September 14th, 2023

Santa Fe, NM- What defines an artist? For Rick Dillingham (1952-1994), it was more than art and the pieces he created. He was a maker, collector, and community builder. New Mexico Museum of Art explores the multifaceted aspects of Dillingham’s work as an artist, community activist and anthropologist in their latest exhibition To Make, Unmake and Make Again, on view in the New Wing at the Plaza building October 6, 2023, through June 16, 2024.  

The Museum of Art is thrilled to be collaborating closely with Dillingham’s collectors, community members, and institutions across New Mexico and the western United States to make this exhibition a reality,” said Katie Doyle assistant curator at New Mexico Museum of Art. “To Make, Unmake, and Make Again assembles the largest concentration of Dillingham works from across his artistic career, and will feature several works and archival materials that have not been seen in public since Dillingham’s death in 1994.” 
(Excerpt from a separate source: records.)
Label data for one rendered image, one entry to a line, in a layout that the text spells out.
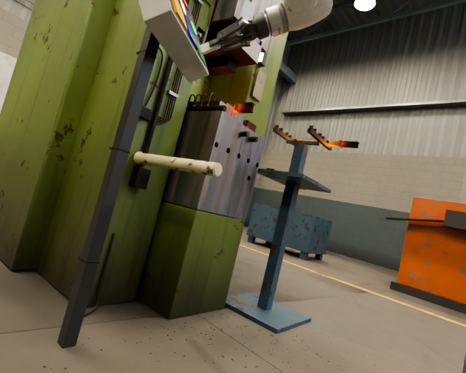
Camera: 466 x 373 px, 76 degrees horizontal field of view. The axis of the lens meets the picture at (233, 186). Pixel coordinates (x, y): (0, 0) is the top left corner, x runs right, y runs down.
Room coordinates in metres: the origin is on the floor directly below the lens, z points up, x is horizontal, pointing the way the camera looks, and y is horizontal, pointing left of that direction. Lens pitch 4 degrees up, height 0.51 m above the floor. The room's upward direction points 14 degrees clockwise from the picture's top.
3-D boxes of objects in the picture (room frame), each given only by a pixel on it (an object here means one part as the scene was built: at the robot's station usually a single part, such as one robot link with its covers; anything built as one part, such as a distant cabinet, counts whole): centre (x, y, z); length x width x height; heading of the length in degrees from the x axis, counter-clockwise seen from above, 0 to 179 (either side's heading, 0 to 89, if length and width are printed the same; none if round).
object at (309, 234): (5.40, -1.18, 0.36); 1.21 x 0.81 x 0.72; 52
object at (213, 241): (1.59, 0.23, 0.23); 0.56 x 0.38 x 0.47; 52
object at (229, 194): (1.59, 0.23, 0.69); 0.56 x 0.38 x 0.45; 52
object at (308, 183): (1.69, -0.33, 0.75); 0.40 x 0.30 x 0.02; 141
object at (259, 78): (1.74, 0.00, 1.27); 0.09 x 0.02 x 0.17; 142
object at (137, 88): (0.92, 0.37, 0.54); 0.04 x 0.04 x 1.08; 52
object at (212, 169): (1.08, 0.23, 0.62); 0.44 x 0.05 x 0.05; 52
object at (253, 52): (1.54, 0.25, 1.32); 0.42 x 0.20 x 0.10; 52
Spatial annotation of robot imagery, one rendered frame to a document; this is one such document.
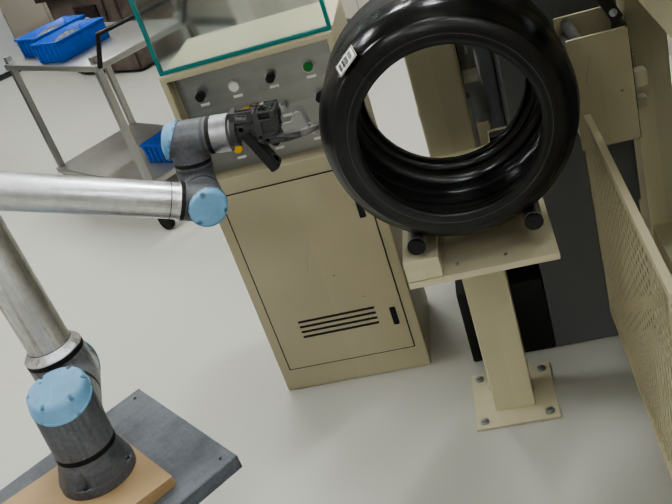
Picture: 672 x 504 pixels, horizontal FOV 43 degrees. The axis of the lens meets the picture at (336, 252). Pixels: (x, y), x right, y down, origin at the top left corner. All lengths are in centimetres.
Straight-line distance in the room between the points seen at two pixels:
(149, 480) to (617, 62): 151
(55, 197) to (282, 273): 119
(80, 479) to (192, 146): 83
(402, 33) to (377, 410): 157
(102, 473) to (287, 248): 108
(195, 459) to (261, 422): 101
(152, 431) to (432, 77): 118
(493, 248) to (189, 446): 91
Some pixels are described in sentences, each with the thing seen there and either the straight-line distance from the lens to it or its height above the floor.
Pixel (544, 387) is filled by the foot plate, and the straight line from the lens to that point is 290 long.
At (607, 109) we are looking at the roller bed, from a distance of 226.
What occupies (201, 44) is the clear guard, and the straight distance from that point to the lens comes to 263.
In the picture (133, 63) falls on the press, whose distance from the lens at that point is 827.
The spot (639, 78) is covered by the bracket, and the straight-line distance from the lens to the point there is 227.
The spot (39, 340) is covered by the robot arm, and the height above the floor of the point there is 96.
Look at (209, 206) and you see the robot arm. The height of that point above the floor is 117.
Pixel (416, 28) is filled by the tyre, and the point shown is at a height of 142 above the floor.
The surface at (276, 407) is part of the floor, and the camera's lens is 318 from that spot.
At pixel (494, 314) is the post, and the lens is 261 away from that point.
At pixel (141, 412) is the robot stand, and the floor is 60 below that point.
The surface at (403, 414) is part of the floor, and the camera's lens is 295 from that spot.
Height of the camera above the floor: 193
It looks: 29 degrees down
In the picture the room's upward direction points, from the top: 19 degrees counter-clockwise
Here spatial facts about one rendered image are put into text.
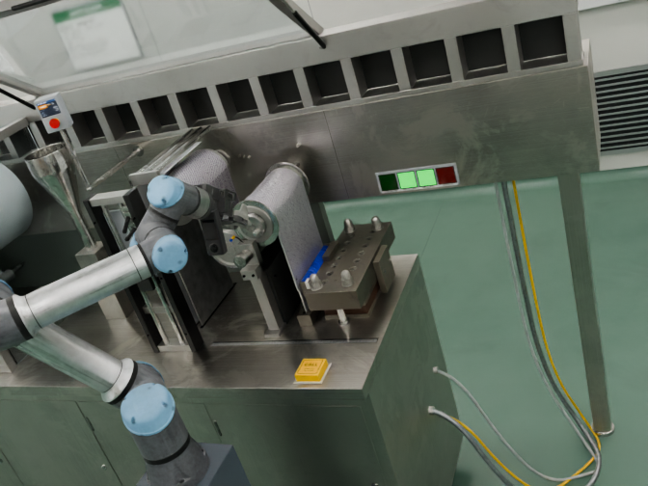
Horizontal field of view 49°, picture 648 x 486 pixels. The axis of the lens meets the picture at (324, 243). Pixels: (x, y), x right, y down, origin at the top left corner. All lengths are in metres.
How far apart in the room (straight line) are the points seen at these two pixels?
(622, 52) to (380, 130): 2.49
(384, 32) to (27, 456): 1.92
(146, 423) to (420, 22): 1.23
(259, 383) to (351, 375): 0.26
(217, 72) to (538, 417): 1.78
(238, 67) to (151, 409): 1.07
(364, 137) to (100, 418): 1.22
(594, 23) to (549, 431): 2.37
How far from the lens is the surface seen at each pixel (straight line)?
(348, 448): 2.04
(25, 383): 2.52
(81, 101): 2.58
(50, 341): 1.70
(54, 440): 2.68
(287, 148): 2.25
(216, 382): 2.05
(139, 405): 1.69
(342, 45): 2.08
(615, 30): 4.37
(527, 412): 3.00
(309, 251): 2.17
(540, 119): 2.04
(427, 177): 2.14
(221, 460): 1.80
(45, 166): 2.39
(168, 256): 1.51
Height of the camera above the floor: 2.02
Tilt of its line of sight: 26 degrees down
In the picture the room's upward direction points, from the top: 18 degrees counter-clockwise
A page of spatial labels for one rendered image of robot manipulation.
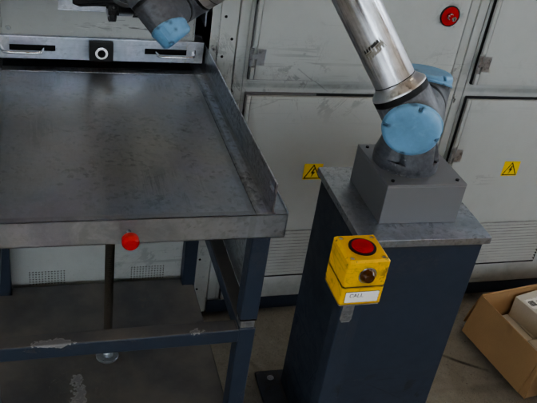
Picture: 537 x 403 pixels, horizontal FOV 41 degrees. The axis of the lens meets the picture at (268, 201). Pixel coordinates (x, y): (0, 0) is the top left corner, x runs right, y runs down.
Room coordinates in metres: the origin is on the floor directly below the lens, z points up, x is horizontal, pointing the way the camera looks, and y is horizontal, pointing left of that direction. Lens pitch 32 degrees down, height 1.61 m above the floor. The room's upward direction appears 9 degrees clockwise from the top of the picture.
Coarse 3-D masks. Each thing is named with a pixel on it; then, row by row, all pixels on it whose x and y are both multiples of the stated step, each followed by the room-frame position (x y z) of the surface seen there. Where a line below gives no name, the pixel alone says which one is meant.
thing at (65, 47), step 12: (12, 36) 1.69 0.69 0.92; (24, 36) 1.70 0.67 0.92; (36, 36) 1.71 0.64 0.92; (48, 36) 1.72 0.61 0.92; (60, 36) 1.74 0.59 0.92; (72, 36) 1.75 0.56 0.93; (12, 48) 1.69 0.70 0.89; (24, 48) 1.70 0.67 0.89; (36, 48) 1.71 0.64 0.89; (48, 48) 1.72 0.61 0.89; (60, 48) 1.73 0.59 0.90; (72, 48) 1.74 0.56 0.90; (84, 48) 1.75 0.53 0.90; (120, 48) 1.78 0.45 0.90; (132, 48) 1.79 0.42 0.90; (144, 48) 1.80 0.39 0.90; (156, 48) 1.81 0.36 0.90; (180, 48) 1.84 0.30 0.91; (120, 60) 1.78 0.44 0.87; (132, 60) 1.79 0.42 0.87; (144, 60) 1.80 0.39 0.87; (156, 60) 1.82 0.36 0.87; (168, 60) 1.83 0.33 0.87; (180, 60) 1.84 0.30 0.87
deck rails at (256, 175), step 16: (208, 64) 1.81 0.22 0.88; (0, 80) 1.58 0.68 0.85; (208, 80) 1.79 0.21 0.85; (224, 80) 1.65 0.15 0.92; (208, 96) 1.69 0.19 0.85; (224, 96) 1.62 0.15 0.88; (224, 112) 1.61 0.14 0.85; (240, 112) 1.48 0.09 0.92; (224, 128) 1.52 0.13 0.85; (240, 128) 1.46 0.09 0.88; (240, 144) 1.45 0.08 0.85; (256, 144) 1.34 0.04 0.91; (240, 160) 1.38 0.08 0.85; (256, 160) 1.33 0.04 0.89; (240, 176) 1.31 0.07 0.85; (256, 176) 1.31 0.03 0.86; (272, 176) 1.22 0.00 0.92; (256, 192) 1.26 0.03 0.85; (272, 192) 1.20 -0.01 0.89; (256, 208) 1.20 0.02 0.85; (272, 208) 1.19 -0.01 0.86
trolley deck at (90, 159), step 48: (0, 96) 1.51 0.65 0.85; (48, 96) 1.55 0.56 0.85; (96, 96) 1.59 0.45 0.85; (144, 96) 1.63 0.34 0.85; (192, 96) 1.68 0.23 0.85; (0, 144) 1.29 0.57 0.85; (48, 144) 1.32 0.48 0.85; (96, 144) 1.36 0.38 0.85; (144, 144) 1.39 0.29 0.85; (192, 144) 1.43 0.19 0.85; (0, 192) 1.12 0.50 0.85; (48, 192) 1.14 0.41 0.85; (96, 192) 1.17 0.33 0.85; (144, 192) 1.20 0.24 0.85; (192, 192) 1.23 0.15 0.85; (240, 192) 1.25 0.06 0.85; (0, 240) 1.02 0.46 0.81; (48, 240) 1.05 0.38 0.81; (96, 240) 1.08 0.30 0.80; (144, 240) 1.11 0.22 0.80; (192, 240) 1.14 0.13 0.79
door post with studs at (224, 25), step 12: (228, 0) 1.84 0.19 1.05; (240, 0) 1.86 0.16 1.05; (216, 12) 1.84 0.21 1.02; (228, 12) 1.85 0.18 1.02; (216, 24) 1.84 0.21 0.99; (228, 24) 1.85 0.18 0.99; (216, 36) 1.84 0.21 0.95; (228, 36) 1.85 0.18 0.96; (216, 48) 1.84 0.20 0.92; (228, 48) 1.85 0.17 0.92; (216, 60) 1.84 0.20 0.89; (228, 60) 1.85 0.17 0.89; (228, 72) 1.85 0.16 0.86; (228, 84) 1.85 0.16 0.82; (204, 252) 1.85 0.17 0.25; (204, 264) 1.85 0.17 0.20; (204, 276) 1.85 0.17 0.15; (204, 288) 1.85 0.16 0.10; (204, 300) 1.85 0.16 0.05
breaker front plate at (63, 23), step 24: (0, 0) 1.70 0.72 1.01; (24, 0) 1.71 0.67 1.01; (48, 0) 1.73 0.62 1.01; (72, 0) 1.75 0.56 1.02; (24, 24) 1.71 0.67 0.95; (48, 24) 1.73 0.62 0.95; (72, 24) 1.75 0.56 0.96; (96, 24) 1.77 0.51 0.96; (120, 24) 1.79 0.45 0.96; (192, 24) 1.86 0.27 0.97
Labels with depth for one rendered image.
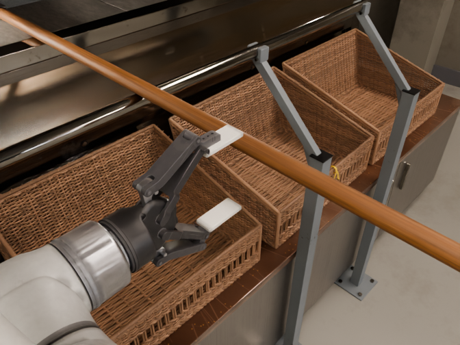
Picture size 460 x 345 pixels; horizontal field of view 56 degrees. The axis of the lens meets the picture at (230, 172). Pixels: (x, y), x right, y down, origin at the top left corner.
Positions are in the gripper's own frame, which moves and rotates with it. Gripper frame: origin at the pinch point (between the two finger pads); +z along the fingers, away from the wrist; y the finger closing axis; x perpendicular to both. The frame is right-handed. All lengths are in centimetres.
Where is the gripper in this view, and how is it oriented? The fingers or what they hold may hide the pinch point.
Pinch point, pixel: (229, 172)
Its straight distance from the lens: 62.8
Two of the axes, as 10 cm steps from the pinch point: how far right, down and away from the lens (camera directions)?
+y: 0.0, 7.8, 6.2
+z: 6.9, -4.5, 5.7
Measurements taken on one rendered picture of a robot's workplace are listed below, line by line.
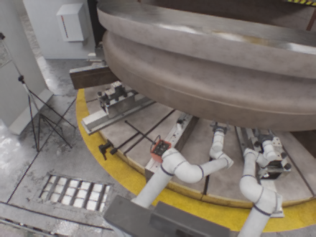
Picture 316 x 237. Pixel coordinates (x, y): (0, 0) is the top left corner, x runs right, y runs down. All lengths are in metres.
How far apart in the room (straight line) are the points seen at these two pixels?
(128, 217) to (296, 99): 1.99
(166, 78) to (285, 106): 1.28
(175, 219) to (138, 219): 0.12
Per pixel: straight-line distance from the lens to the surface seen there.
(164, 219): 0.31
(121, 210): 0.42
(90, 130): 2.64
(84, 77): 3.53
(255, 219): 1.32
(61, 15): 5.14
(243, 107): 1.85
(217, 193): 2.11
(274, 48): 1.61
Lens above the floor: 2.17
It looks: 44 degrees down
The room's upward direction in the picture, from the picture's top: straight up
Dillingham was a prominent fixture in the Santa Fe artist community and was firmly grounded in the tradition of Southwest ceramics. While an art student at the University of New Mexico, he worked in the Anthropology Lab at the Maxwell Museum restoring pottery. At the same time, Dillingham was studying and experimenting with his own pottery practice. 

  To Make, Unmake and Make Again offers a wonderful juxtaposition of Dillingham’s work with his personal collection of artworks, Indigenous ceramics, and his papers, which were given to the museum’s archive,” said Dr. Mark White, Executive Director. 

The exhibition draws attention to the close connection between Dillingham and the Pueblo potter community. Indigenous works are displayed alongside Dillingham’s works that echo Pueblo patterning, firing techniques, and forms.  

The following galleries feature Dillingham’s more formal pieces that followed his Pueblo-influenced works – gas cans, cones, and spheres speak to the essential building blocks of form. They also demonstrate a shift in Dillingham’s work mid-career to one that broke the pot down to its most reductive elements. 

A final component of this exhibition features Dillingham’s end-of-life work and his AIDS pieces – a series of black pots with silver leaf components.  

“This ambitious undertaking has been a great pleasure and privilege to take on, as the New Mexico Museum of Art was among only a handful of institutions that received artworks from Dillingham’s personal study collection in addition to his letters and personal papers from his 30 years as a maker,” said Katie Doyle. “We are excited to bring Mr. Dillingham home through this exhibition, and to have the opportunity to showcase the relevance of his work in the context of ever-expanding fields of ceramics and Indigenous reclamation.” 

About New Mexico Museum of Art    

New Mexico Museum of Art is a division of the Department of Cultural Affairs. Programs and exhibits are supported by the Museum of New Mexico Foundation and its donors. The mission of the Museum of Art is to create authentic experiences that foster a deeper understanding and enjoyment of art throughout our state. With a collection of more than 20,000 pieces of work, the museum brings the art of the world to New Mexico and the art of New Mexico to the world.